What you have to do: Set down each line of the material that follows, exactly, with no pictures.

--

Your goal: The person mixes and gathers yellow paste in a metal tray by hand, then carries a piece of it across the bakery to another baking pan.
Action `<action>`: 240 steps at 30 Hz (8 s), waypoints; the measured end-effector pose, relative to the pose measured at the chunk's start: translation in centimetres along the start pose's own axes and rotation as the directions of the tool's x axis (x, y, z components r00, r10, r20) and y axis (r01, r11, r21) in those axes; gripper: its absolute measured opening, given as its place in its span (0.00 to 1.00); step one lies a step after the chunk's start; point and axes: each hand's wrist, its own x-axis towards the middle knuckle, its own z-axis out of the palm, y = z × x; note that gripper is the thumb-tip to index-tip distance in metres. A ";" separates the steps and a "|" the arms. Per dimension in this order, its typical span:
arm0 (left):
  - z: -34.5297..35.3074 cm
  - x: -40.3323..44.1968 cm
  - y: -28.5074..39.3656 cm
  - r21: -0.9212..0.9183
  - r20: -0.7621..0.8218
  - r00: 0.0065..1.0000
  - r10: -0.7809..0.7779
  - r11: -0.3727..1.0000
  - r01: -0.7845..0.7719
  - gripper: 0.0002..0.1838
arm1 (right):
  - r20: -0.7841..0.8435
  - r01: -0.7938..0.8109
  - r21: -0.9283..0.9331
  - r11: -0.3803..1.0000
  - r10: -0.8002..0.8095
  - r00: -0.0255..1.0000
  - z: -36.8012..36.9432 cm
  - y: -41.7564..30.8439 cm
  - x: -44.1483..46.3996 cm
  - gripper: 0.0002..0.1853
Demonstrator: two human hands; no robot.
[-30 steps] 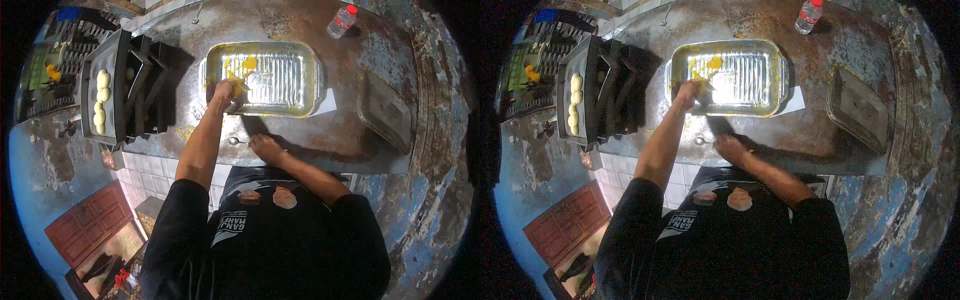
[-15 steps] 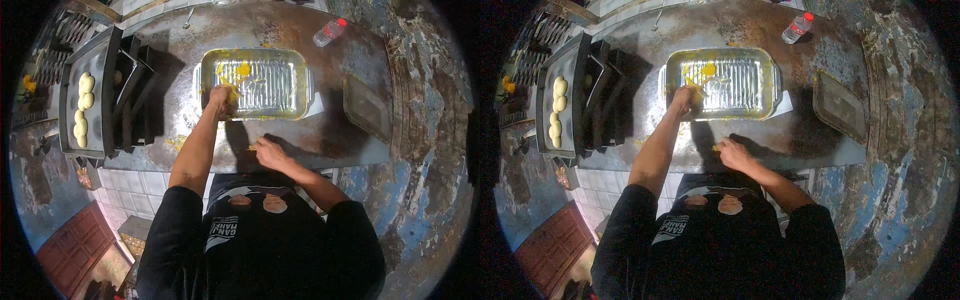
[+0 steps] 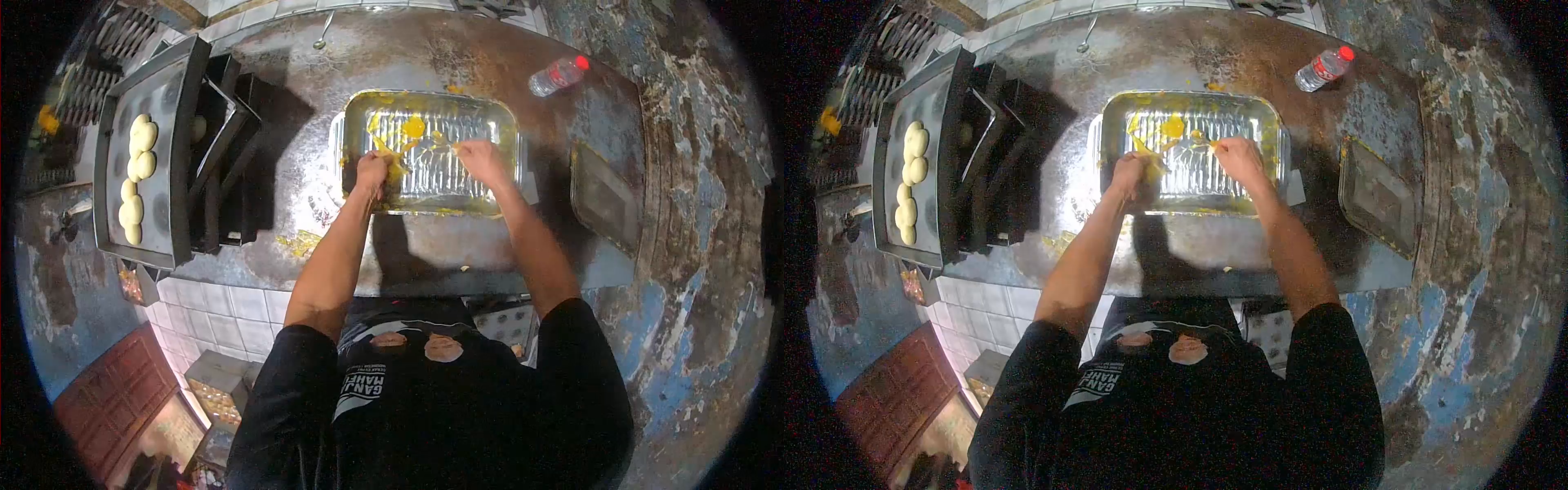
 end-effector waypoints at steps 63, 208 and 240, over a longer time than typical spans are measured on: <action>-1.0 3.9 -3.3 -0.113 0.063 0.998 0.024 0.993 -0.016 0.03 | -0.001 -0.250 0.582 0.774 0.308 0.951 -11.8 2.2 -13.9 0.11; -0.8 -3.9 2.3 0.070 0.239 0.970 -0.055 0.997 0.040 0.15 | 0.719 0.852 -0.014 0.524 -0.587 0.372 5.0 -4.5 -1.1 0.06; -0.5 -4.4 2.7 0.067 0.181 0.982 -0.051 0.997 0.039 0.16 | 0.673 0.866 0.203 0.457 -0.707 0.215 8.5 -4.6 2.1 0.12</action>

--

Solution to the problem:
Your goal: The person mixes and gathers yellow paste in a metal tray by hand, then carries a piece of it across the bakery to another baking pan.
Action `<action>`: 240 steps at 30 Hz (8 s), waypoints; the measured end-effector pose, relative to the pose measured at the chunk's start: translation in centimetres along the start pose's own axes and rotation as the directions of the tool's x axis (x, y, z components r00, r10, r20) and y axis (r01, r11, r21) in those axes; gripper: its absolute measured opening, given as its place in its span (0.00 to 1.00); step one lies a step after the chunk's start; point and axes: each hand's wrist, its own x-axis towards the middle knuckle, its own z-axis out of the palm, y = z × x; note that gripper is the thumb-tip to index-tip distance in metres. A ";" separates the steps and a "|" the arms. Per dimension in this order, its typical span:
arm0 (left):
  - z: -34.5297..35.3074 cm
  - x: -40.3323..44.1968 cm
  - y: -28.5074..39.3656 cm
  - r21: -0.9212..0.9183
  - r20: -0.7621..0.8218
  - r00: 0.0065..1.0000
  - r10: -0.7809..0.7779
  - r11: -0.3727..1.0000
  - r01: -0.7845..0.7719
  - gripper: 0.0002..0.1838
arm1 (right):
  - r20: -0.7841..0.8435
  - r01: -0.7938..0.8109
  - r21: -0.9283..0.9331
  - r11: -0.3803..1.0000
  - r10: -0.8002..0.8095
  - r00: -0.0255..1.0000
  - z: -36.8012..36.9432 cm
  - y: -41.7564..30.8439 cm
  - x: -44.1483..46.3996 cm
  - gripper: 0.0002..0.1853
Demonstrator: two human hands; no robot.
[-30 steps] 
[-15 steps] 
[+0 steps] 
 end-effector waypoints at steps 63, 208 and 240, over a longer time than typical spans are measured on: <action>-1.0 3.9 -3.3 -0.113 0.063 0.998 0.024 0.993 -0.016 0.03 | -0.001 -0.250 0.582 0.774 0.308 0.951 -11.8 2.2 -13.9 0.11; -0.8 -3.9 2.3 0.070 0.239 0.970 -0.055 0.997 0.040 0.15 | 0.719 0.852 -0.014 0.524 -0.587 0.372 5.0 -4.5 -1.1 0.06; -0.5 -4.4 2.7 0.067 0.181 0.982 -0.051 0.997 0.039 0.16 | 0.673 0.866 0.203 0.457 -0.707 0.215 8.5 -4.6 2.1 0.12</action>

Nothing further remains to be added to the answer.